Professors Sue Christian College After Dismissal Follows Disagreement Over Literal Adam and Eve
Two Christian college tenured professors have sued their employer after the Tennessee school terminated their contract when they failed to approve the school's recent "clarification" to its statement of faith.
Professor of natural science Stephen Barnett and professor of education and chair of the education department Steven DeGeorge, have filed a lawsuit against the Tennessee-based Bryan College asking that their positions be restored and that the recent "clarification" of the school's statement of faith be declared void. The Bryan College charter bans attempts to modify the statement.
Earlier this year, the Bryan College Board of Trustees approved what it described as a clarification to the document, which in its original state does not mention Adam and Eve, unlike the new language, which affirms their literal existence and states that humanity did not evolve from other species.
Barnett and DeGeorge's lawsuit contends that clarification amounts to changing the statement of faith and consequently violating the charter, The Herland News reports.
The nearly 100-year-old charter's language about the origin of man states that the school believes it was "by fiat of God in the act of creation as related in the book of Genesis; that he was created in the image of God; that he sinned and thereby incurred physical and spiritual death."
In February, the board of trustees specified that "We believe that all humanity is descended from Adam and Eve. They are historical persons created by God in a special formative act, and not from previously existing life forms."
Bryan College attorney, Rosemarie Hill, told The Christian Post on Thursday that "the school made it very clear from the beginning and in the presentation of the contract to the professors that this was a clarification, not an amendment or change" and that the "clarification simply states what item number four has always said."
She declined to comment on whether the fired Bryan College faculty held those assumptions about the school's statement of faith when they took positions at the school.
Following its announcement, the Bryan administration dispersed annual contracts to professors with a notice that faculty were expected to approve not only the existing statement of belief, but also the board's statement on Adam and Eve. The decision sparked outrage among faculty members who issued a 30-2 vote of no confidence for college president Stephen Livesay in March.
Kevin Clauson, the vice chair of the Bryan faculty suggested to Insider Higher Ed, that while the majority of faculty agreed with the convictions of the board's statement, they disagreed with the timing of the announcement, which left little time for dissenting professors to seek new positions.
The Times Free Press reported earlier this month that nine of the college's professors will not be returning in the fall, in what amounts to nearly 20 percent of its faculty. Frustration has not been limited to faculty; students have protested Livesay's actions as well with written letters to members of the board, signed petitions, spoken out on social media, hung posters and wore black arm bands to chapel.
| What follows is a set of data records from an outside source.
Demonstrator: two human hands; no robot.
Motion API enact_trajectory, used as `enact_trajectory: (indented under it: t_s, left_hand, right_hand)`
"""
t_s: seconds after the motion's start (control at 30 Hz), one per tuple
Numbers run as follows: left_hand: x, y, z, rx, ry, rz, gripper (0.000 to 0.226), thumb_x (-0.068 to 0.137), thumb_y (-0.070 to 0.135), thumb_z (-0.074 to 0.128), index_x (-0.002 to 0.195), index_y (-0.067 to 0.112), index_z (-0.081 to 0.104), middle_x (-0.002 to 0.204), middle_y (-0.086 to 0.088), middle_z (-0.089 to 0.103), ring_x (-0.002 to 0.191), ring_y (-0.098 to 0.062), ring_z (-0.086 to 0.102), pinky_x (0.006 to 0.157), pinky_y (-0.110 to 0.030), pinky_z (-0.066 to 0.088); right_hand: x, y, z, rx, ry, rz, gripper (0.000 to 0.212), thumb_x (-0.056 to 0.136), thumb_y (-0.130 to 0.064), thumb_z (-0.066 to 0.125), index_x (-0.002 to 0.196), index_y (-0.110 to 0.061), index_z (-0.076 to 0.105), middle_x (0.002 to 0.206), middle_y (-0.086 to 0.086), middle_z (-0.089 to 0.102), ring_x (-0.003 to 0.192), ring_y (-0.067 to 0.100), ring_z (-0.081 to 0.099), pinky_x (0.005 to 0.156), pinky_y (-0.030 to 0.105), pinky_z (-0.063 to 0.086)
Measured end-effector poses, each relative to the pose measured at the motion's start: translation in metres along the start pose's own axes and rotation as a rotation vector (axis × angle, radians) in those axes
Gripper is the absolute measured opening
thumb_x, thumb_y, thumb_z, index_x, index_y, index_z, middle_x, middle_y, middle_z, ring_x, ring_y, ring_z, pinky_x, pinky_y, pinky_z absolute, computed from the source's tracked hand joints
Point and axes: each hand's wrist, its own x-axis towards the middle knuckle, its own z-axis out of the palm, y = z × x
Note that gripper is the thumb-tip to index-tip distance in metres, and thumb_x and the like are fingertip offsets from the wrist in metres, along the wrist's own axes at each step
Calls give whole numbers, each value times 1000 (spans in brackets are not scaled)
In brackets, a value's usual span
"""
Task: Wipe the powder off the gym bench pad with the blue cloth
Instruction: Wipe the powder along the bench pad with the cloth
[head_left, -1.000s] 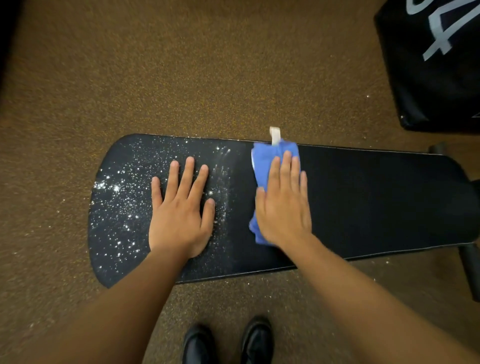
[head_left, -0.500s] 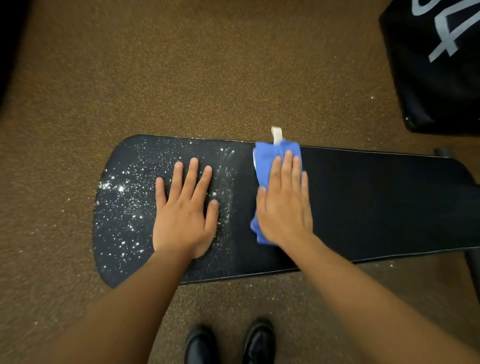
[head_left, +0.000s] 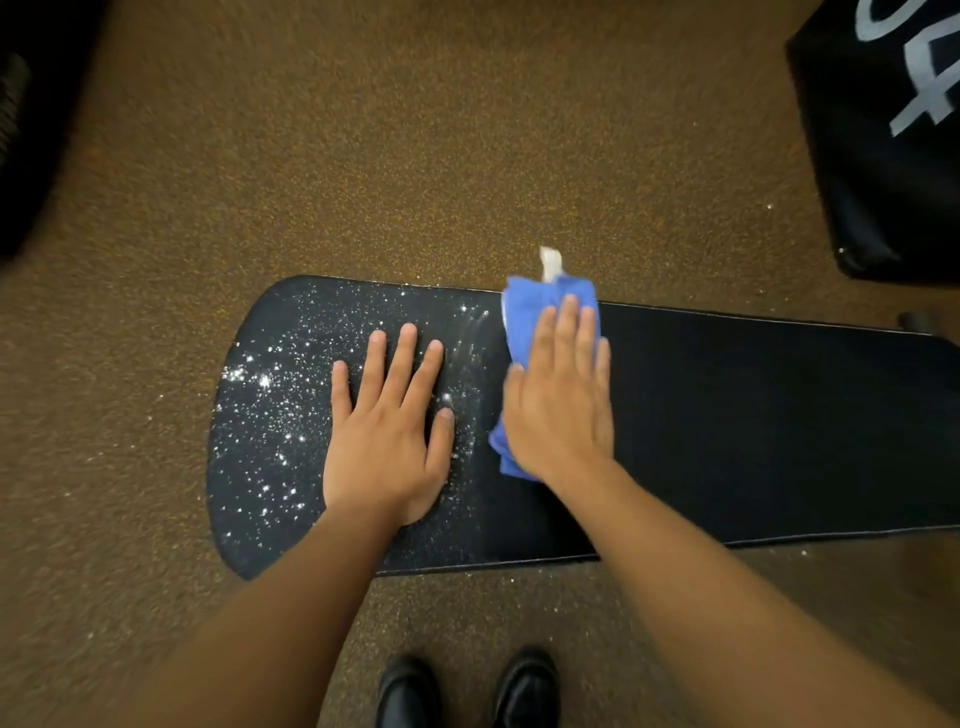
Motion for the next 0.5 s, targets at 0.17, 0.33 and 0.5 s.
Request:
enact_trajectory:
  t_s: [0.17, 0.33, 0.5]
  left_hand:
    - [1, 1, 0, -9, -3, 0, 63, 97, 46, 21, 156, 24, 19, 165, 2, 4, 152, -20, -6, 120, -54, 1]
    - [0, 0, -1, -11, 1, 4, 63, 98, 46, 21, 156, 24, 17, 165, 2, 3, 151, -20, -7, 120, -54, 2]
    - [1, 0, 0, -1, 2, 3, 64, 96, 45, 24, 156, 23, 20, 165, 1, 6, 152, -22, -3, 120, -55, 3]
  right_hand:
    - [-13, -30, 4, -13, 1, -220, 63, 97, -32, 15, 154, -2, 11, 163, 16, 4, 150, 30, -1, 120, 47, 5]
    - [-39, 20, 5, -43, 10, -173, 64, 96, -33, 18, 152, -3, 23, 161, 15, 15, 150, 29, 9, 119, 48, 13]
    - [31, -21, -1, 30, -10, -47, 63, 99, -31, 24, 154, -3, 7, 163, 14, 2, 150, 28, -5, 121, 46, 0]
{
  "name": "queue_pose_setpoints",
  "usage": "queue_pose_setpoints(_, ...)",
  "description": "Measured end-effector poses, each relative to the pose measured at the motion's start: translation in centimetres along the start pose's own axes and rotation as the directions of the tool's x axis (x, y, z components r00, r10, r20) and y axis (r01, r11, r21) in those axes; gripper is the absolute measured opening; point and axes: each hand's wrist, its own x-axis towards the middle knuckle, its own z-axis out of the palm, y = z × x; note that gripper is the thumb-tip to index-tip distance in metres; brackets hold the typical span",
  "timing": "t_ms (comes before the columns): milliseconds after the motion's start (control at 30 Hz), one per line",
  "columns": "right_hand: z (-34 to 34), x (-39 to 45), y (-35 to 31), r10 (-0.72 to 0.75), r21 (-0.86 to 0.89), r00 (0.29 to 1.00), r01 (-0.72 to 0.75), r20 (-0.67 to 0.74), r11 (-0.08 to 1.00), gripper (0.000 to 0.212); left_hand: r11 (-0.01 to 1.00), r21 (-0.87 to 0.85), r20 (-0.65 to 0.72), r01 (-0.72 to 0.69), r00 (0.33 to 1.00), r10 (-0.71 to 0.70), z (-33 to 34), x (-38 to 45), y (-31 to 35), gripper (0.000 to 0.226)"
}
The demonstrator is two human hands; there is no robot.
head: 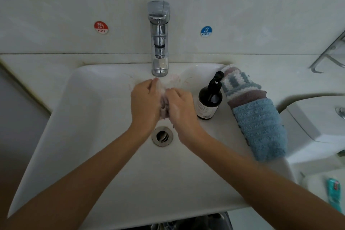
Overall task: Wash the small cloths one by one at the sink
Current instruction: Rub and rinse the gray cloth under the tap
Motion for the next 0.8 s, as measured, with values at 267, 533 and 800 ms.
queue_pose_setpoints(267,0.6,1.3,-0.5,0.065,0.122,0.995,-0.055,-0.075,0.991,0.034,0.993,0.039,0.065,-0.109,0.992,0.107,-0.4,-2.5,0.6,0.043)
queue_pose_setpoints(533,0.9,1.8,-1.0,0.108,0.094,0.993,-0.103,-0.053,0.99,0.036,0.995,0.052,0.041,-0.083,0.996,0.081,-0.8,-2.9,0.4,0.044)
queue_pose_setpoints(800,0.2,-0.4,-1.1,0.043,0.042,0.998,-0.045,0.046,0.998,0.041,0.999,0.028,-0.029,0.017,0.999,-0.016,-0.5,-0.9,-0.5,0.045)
In an email to Inside Higher Ed, Livesay, a graduate of Bob Jones University and who formerly served as faculty member at Liberty University and Belhaven University, defended his actions as necessary "to maintain the historical and current theological position of the college with respect to the origin of man."
The board reaffirmed its decision in April.
According to the lawsuit, Barnett and DeGeorge both signed the statement of faith, though added footnotes explaining that while they agreed with the school's founding article, they dissented from the board's clarification.
"My signature certifies that I accept, without reservation, the Statement of Faith as recorded in the Bryan College Charter. In comliance with the charter, which states, '[…] this platform shall never be changed or amended, but shall constitute the religious position and belief of the institution as long as it shall endure,' I neither affirm nor deny any statement of religious position or belief other that the Statement of Faith," wrote Barnett, according to the lawsuit he filed.
According to Marvin Olasky, the editor-in-chief of the conservative Christian WORLD magazine, "The key debate here concerns the historicity of Adam, created — according to Chapter 2 of Genesis — by God's special formative act."
"Bryan's situation is not unique: Professors at many Christian colleges, often influenced by the BioLogos Foundation, contend that God worked through evolution to produce Adam. Some say there were many Adams, others suggest that God made a spiritual change in one hominid from among a herd, and other theistic evolutionists propose additional theories," he explained last month.
Bryan College is a member of the Council of Christian Colleges and Universities. Named after the Williams Jennings Bryan, it was founded in the aftermath of the 1925 Scopes Trial "for the purpose of establishing, conducting and perpetuating a university for the higher education of men and women under auspices distinctly Christian and spiritual, as a testimony to the supreme glory of the Lord Jesus Christ, and to the Divine inspiration and infallibility of the Bible."
The school has more than 1,700 students enrolled in residential, online and graduate programs.